Instructions to follow:
Give back exactly the lines from the start of the listing to the line containing "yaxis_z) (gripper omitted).", inclusive, and nothing beyond them.
Start of Data provided
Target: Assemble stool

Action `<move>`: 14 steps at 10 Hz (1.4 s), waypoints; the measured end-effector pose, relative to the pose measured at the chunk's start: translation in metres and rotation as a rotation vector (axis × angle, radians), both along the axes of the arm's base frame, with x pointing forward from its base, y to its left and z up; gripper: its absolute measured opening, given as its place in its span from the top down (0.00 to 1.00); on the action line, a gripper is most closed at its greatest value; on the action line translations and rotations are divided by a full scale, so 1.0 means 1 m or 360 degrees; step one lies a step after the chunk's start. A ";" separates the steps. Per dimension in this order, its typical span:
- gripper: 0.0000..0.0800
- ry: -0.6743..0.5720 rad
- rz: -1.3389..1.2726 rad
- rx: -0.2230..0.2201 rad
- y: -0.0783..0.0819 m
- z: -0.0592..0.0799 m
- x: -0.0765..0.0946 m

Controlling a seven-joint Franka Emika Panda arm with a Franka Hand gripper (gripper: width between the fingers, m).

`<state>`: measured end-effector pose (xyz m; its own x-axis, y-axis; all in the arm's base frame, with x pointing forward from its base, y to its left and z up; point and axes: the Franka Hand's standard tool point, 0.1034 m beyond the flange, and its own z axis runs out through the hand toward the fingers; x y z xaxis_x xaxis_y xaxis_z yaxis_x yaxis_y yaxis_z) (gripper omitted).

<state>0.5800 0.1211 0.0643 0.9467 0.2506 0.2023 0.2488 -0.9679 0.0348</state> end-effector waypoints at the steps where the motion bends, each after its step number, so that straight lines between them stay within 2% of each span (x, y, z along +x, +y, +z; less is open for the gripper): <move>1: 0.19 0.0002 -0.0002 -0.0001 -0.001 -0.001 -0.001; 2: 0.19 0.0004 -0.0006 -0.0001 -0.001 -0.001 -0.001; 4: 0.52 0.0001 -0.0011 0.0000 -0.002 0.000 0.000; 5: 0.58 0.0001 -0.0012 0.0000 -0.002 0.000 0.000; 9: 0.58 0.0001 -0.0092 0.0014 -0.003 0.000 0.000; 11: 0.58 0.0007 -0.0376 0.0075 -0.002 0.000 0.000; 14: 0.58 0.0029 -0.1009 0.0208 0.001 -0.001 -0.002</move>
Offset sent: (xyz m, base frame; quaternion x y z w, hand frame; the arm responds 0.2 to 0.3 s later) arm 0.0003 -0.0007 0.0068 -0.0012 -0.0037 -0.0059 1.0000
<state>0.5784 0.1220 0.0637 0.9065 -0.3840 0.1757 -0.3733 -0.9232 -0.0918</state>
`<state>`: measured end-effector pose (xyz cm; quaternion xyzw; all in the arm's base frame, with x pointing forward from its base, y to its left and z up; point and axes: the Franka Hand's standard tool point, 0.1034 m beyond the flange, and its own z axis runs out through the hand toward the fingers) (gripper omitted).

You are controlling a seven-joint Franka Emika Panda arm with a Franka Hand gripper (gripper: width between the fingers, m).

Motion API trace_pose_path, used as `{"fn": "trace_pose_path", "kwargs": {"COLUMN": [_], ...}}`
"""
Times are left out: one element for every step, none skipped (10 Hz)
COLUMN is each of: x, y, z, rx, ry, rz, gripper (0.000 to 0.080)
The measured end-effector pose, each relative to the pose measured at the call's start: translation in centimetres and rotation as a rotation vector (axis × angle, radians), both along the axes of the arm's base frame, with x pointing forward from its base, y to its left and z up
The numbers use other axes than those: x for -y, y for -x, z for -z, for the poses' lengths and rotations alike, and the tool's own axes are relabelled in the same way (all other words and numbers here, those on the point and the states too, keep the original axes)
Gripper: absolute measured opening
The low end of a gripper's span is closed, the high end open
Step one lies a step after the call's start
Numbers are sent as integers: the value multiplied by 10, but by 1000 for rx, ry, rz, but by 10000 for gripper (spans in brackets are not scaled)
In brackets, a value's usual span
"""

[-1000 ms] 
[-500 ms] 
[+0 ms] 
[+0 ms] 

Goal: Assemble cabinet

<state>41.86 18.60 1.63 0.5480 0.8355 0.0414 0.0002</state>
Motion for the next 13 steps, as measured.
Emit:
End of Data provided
Task answer:
Target: Assemble stool

Action `<move>`: 14 steps at 10 Hz (1.4 s), waypoints; the measured end-effector pose, relative to the pose measured at the chunk's start: translation in metres and rotation as a rotation vector (axis × angle, radians), both along the axes of the arm's base frame, with x pointing forward from its base, y to its left and z up; gripper: its absolute measured opening, given as its place in its span from the top down (0.00 to 1.00); on the action line, a gripper is most closed at its greatest value; on the action line translations and rotations are divided by a full scale, so 1.0 means 1 m or 360 degrees; step one lies a step after the chunk's start. A ";" separates the steps. Per dimension in this order, its typical span:
- gripper: 0.0000..0.0800
- ry: -0.6743..0.5720 rad
- rz: -1.3389..1.2726 rad
- rx: -0.2230..0.2201 rad
- y: -0.0783..0.0819 m
- z: -0.0592..0.0799 m
- x: -0.0765..0.0946 m

Controlling a seven-joint Franka Emika Panda arm with a Franka Hand gripper (gripper: width between the fingers, m).

`<state>`: measured end-effector pose (xyz m; its own x-axis, y-axis; all in the arm's base frame, with x pointing forward from its base, y to its left and z up; point and axes: the Franka Hand's standard tool point, 0.1034 m beyond the flange, and its own z axis runs out through the hand toward the fingers; x y z xaxis_x xaxis_y xaxis_z yaxis_x yaxis_y yaxis_z) (gripper omitted).

Nothing more is needed for this exercise.